Benjamin : The Blues Brothers, direct !
Eric : The Snapper de Stephen Frears qui met la pêche dès que je le vois.
Le film qui ne vous quitte pas.
Eric : Il y a Videodrome de Cronenberg qui reste dans ma tête.
Benjamin : Je ne sais pas, je passe.
Le film dont vous pouvez réciter des dialogues par cœur.
Eric : Plusieurs, Clerks par exemple.
« Tiens regarde, j’ai loué ça.
-Qu’est-ce que c’est ?
-Chicks with dicks ! Des nanas avec des bites plus grosses que la mienne.
-Et t’as loué ça !?
-J’aime m’instruire. »
Ou Eaux Sauvages « Je suppose qu’en faisant ce que vous avez fait, vous n’avez fait que précipiter la chose même qui vous a poussé à le faire. »

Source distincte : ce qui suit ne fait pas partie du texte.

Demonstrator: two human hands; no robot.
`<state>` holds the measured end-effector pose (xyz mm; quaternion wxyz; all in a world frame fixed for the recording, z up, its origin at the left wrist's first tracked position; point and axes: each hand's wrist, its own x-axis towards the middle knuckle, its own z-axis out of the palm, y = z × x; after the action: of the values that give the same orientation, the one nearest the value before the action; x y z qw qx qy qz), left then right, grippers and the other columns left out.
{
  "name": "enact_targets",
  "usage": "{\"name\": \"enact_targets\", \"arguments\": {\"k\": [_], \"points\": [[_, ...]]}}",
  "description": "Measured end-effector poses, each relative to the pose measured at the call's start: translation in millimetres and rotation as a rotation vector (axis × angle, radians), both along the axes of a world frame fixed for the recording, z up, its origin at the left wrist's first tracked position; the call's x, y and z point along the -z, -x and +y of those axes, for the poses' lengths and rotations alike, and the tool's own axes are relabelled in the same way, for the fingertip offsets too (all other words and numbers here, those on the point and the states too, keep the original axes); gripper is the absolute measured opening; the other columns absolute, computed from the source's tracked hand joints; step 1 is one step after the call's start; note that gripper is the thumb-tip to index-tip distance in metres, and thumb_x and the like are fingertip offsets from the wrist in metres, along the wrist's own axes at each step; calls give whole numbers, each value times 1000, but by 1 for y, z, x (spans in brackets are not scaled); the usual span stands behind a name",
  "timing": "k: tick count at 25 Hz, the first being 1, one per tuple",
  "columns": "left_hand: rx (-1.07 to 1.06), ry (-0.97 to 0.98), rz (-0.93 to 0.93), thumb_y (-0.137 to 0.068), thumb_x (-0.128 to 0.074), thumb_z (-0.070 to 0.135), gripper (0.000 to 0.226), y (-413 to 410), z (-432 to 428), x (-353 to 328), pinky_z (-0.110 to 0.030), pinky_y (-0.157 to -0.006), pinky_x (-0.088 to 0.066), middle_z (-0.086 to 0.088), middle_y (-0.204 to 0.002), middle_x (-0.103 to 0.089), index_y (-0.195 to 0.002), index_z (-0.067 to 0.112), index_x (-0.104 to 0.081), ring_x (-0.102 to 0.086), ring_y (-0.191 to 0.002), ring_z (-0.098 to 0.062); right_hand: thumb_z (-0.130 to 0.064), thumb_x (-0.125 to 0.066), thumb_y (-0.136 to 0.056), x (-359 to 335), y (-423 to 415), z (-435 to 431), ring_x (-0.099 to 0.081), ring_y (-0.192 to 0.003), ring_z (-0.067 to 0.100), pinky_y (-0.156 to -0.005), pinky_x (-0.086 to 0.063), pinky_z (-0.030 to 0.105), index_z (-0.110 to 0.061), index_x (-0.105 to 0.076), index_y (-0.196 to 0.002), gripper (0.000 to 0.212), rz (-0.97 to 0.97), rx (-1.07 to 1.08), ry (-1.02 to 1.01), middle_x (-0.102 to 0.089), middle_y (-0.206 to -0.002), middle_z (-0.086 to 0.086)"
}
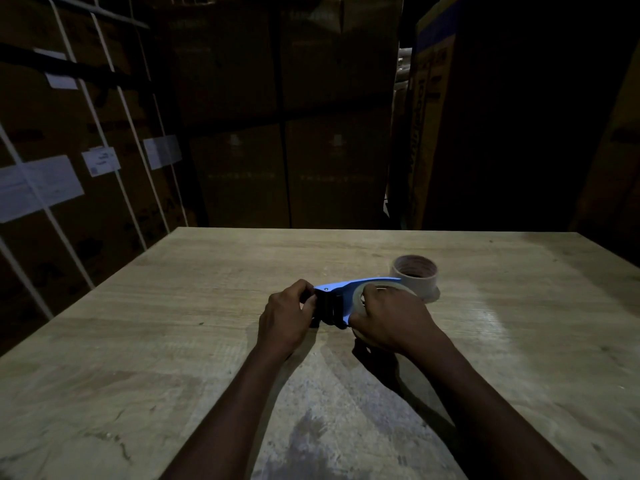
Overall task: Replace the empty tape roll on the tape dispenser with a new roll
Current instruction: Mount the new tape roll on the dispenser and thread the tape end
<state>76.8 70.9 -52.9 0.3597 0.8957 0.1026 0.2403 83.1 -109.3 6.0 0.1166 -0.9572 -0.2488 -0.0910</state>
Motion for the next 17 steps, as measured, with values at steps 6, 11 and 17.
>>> {"name": "enact_targets", "arguments": {"k": [6,11,17], "points": [[-33,-1,72,-76,-63,28,12,1,-4,-3,-31,-65,-49,8,-91,-72,-88,30,-66,-66,-82,-18,-37,-53,-84,-1,0,1,-47,-69,19,-62,-32,29,-15,-46,-80,24,23,-9,-18,-49,-74,0],[-55,-76,122,-74,-64,21,12,2,-9,-5,-28,-60,-39,1,-88,-72,-84,27,-65,-65,-81,-22,-41,-54,-81,2,-2,1,-48,-70,19,-63,-35,29,-13,-51,-86,29,32,8,-19,-57,-80,4],[38,204,7,-74,-70,20,21,0,1,-4,-30,-61,-51,4,-92,-73,-93,26,-63,-68,-78,-15,-37,-51,-85,-6,0,-4,-50,-71,21,-62,-36,31,-14,-49,-76,25,2,9,-102,-59,-82,8]]}}
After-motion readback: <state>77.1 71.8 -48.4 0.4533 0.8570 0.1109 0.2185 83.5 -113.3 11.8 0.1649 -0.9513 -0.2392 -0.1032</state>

Benjamin : Ce serait Une nuit en enfer que j’avais adoré en salle. C’était une super séance. « Amis de l’aventure, l’aventure nous attend. » ou « Amis de la gnôle, la gnôle nous attend. » ou « Je suis peut-être une ordure, mais je ne suis pas un enfoiré. »
Le film qui est votre dernier coup de cœur.
Réponses de novembre 2014
Benjamin : It follows que j’ai vu au NIFFF, c’est une tuerie. Sinon, je ne connais pas très bien Depardon mais j’ai vu un de ses documentaires de 1983, Faits divers, qui est juste une tuerie. C’est la vie d’un commissariat et ce qui est génial, avec d’autres choses, c’est que l’on voit la France de 83. On voit comment était le Français moyen de cette période-là, où on pouvait dire des phrases que l’on ne pourrait plus aujourd’hui sans passer pour un raciste.

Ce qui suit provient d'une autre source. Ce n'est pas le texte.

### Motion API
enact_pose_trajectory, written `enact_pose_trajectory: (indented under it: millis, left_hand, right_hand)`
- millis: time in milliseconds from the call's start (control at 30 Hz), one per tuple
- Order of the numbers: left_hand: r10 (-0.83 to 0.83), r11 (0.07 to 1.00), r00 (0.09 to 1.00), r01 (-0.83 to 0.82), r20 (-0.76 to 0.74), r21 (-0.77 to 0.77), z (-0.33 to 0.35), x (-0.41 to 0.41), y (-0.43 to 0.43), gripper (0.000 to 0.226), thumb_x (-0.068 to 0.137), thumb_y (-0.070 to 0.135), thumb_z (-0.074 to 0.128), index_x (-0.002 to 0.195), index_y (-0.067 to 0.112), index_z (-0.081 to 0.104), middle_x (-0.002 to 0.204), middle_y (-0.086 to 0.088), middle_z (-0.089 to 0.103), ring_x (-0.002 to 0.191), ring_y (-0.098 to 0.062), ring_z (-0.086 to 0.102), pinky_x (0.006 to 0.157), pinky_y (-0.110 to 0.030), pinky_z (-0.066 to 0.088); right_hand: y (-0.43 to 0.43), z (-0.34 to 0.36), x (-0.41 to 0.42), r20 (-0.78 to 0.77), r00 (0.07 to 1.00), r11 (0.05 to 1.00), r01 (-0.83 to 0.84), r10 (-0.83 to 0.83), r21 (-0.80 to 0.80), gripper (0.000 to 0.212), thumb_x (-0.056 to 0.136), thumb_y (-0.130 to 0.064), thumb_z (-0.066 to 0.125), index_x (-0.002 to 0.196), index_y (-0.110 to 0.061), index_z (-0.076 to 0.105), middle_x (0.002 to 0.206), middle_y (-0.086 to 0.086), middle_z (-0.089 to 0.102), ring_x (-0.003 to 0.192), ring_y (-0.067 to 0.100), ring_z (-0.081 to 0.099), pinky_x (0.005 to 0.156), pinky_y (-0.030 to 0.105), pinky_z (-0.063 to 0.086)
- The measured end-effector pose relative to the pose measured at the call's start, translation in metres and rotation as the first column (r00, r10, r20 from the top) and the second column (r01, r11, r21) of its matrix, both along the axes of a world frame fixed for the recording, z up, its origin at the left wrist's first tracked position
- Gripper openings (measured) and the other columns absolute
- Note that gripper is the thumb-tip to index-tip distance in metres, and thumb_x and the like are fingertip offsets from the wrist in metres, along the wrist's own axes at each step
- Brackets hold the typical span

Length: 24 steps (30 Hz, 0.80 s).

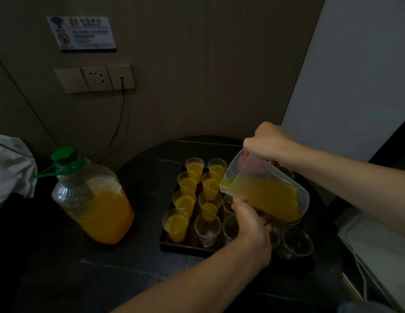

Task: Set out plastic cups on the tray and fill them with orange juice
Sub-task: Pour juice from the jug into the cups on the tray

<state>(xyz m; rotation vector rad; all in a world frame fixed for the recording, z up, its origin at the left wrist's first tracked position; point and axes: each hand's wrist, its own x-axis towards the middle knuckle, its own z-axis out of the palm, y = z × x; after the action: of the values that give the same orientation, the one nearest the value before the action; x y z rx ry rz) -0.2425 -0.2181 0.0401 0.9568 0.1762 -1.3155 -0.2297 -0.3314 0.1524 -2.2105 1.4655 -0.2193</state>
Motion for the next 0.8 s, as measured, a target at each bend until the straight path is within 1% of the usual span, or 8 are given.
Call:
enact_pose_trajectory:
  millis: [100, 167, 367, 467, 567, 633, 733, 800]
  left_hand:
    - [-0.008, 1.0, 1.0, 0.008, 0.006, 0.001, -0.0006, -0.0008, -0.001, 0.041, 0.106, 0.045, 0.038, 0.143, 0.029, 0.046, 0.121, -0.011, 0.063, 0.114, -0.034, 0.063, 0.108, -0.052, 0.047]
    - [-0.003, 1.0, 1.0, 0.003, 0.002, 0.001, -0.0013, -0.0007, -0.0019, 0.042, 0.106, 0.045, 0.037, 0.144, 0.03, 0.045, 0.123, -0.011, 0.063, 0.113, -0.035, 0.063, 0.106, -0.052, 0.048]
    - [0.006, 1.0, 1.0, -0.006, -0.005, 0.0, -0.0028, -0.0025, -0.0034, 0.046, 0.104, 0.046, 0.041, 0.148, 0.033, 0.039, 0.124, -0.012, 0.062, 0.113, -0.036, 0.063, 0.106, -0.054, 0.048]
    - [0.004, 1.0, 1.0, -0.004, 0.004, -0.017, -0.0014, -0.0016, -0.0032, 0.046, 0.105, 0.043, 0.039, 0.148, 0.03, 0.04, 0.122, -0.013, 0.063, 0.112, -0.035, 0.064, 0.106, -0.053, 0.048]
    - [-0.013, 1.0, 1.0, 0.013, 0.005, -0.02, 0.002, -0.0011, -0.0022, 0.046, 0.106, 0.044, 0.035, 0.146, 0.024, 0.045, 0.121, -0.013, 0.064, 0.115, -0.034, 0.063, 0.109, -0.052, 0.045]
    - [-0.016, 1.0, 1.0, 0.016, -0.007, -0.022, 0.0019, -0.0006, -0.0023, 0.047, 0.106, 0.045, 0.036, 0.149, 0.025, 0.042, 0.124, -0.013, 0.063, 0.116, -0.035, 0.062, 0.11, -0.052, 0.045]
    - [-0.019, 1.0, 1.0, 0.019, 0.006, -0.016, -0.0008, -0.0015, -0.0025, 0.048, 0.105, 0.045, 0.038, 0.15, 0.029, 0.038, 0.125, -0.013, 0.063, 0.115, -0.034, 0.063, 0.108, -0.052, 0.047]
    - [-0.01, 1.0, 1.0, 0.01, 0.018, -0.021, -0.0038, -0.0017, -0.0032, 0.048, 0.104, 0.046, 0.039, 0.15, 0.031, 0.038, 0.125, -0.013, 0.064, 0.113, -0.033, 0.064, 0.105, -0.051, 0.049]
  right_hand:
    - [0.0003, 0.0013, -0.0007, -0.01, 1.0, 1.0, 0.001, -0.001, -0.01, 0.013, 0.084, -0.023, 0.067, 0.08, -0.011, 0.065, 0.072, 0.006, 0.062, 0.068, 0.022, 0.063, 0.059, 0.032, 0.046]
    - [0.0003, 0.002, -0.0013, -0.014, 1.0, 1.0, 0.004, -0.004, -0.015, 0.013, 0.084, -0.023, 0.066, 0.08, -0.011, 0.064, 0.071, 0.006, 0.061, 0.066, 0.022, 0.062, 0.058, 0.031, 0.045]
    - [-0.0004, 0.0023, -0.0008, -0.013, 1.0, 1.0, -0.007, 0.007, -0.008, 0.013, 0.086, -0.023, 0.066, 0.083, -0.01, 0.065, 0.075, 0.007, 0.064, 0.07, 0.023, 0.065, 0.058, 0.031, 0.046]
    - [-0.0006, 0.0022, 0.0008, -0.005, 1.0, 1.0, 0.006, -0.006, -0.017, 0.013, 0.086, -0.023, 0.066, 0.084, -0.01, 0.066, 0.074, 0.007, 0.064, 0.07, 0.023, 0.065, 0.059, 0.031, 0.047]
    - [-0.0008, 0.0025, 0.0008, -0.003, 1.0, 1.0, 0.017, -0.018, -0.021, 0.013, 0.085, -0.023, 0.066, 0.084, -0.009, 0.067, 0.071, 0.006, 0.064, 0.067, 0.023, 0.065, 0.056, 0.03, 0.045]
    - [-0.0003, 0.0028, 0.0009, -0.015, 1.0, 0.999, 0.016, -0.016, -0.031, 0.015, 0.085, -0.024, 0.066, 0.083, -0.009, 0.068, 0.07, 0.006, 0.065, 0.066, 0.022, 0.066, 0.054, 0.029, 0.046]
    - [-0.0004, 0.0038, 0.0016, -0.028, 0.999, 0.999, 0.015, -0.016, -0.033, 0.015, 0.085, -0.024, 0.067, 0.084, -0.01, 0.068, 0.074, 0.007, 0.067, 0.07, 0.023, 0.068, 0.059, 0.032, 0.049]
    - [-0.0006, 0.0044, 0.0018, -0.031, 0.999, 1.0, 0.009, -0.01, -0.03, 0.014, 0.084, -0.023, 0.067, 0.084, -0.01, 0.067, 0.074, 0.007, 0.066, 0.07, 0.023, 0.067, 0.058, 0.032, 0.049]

Eric : I Believe in Unicorns qui a fait l’ouverture du LUFF cette année. C’est un film américain d’une jeune réalisatrice, Leah Meyerhoff. Il est très poétique, très sensible, sur le passage à l’âge adulte de la jeune fille à la femme. C’est très très bien filmé, pas en numérique mais en Super 16 et certaines séquences en Super 8 avec un gros travail sur le son et la photographie. Vraiment, une grosse claque.

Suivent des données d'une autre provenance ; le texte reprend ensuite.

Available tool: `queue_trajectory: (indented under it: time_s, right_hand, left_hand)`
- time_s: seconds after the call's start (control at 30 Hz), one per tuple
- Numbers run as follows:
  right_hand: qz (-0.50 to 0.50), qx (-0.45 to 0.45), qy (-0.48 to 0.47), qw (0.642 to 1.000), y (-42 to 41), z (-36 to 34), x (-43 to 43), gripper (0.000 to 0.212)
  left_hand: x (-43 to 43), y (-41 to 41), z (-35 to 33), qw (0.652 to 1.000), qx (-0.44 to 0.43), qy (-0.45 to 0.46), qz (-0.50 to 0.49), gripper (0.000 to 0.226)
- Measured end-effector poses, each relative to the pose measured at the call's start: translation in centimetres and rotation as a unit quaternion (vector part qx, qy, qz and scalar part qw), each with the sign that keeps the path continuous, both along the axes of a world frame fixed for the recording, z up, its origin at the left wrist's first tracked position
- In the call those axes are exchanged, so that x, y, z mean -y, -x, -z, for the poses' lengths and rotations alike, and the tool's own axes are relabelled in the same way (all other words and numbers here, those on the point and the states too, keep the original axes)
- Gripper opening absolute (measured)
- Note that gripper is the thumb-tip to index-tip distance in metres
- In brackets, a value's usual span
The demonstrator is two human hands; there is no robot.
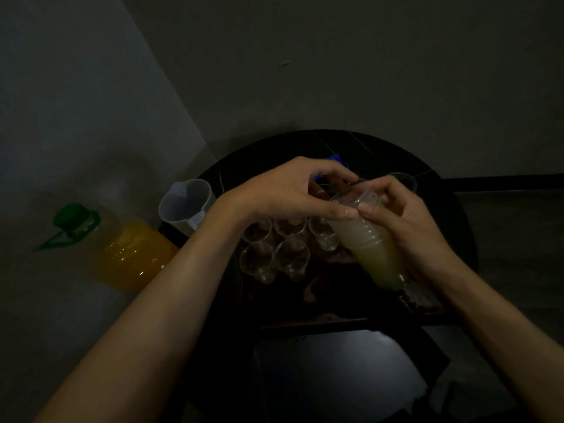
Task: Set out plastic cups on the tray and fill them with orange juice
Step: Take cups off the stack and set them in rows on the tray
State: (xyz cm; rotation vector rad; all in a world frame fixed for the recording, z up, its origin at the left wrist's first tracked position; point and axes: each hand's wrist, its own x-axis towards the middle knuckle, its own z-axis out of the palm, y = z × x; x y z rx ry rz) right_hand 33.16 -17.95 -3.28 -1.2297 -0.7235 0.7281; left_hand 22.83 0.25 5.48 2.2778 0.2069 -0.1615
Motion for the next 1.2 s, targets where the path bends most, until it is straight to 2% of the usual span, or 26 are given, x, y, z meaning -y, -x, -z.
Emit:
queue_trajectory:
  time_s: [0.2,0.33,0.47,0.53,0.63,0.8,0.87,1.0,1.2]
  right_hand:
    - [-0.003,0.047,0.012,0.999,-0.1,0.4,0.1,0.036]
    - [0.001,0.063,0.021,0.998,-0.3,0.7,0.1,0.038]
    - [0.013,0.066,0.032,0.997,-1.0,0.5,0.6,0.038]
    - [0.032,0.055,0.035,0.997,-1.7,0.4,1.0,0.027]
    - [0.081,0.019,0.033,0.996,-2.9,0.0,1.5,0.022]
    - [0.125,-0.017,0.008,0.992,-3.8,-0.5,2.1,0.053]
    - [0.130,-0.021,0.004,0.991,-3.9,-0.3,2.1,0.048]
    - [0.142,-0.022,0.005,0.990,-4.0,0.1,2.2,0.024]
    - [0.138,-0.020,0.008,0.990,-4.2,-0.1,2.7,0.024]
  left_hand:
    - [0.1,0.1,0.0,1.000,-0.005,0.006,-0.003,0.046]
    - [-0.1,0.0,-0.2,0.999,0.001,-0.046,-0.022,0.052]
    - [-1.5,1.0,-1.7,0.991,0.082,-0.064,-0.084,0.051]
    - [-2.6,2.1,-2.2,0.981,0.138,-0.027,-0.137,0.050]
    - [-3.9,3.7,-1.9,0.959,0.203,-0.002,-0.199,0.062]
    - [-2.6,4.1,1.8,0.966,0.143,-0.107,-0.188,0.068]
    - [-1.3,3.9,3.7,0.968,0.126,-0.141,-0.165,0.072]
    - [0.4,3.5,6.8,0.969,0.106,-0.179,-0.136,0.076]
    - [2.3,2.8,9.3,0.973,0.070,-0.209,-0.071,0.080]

Benjamin : Moi je suis relou ! alors je vais t’en donner deux : mes deux coups de cœur du récent LUFF, à Lausanne. Il s’agit de Evolution, le nouveau film de Lucile Hadzihalilovic ; et d’une série de courts-métrages documentaires (titrés Streets of Fietas #1, 2 et 3) par Ben Jay Crossman, qui suivent le quotidien d’un quartier ultra pauvre (pas un township, la population y est mixte, noirs et blancs) de la banlieue de Johannesburg.
Eric : je voulais aussi dire Evolution qui est vraiment dans la continuité du travail de Lucile. Sinon, découverte LUFF également, les films expérimentaux de Peter Tscherkassky sont absolument remarquables. Sa déconstruction de la séquence cinématographique usuelle en maltraitant directement la pellicule avec une précision chirurgicale accentue les sentiments initiaux. À première vue on peut penser qu’il se contente de gratter la pellicule ou de la faire fondre. Mais à la fin de chacun de ses films, on se rend compte qu’ils racontent une histoire, en utilisant juste quelques images.
Au niveau long métrage, Forbidden Room de Guy Maddin m’a scotché un sourire béat durant ses deux heures de projection.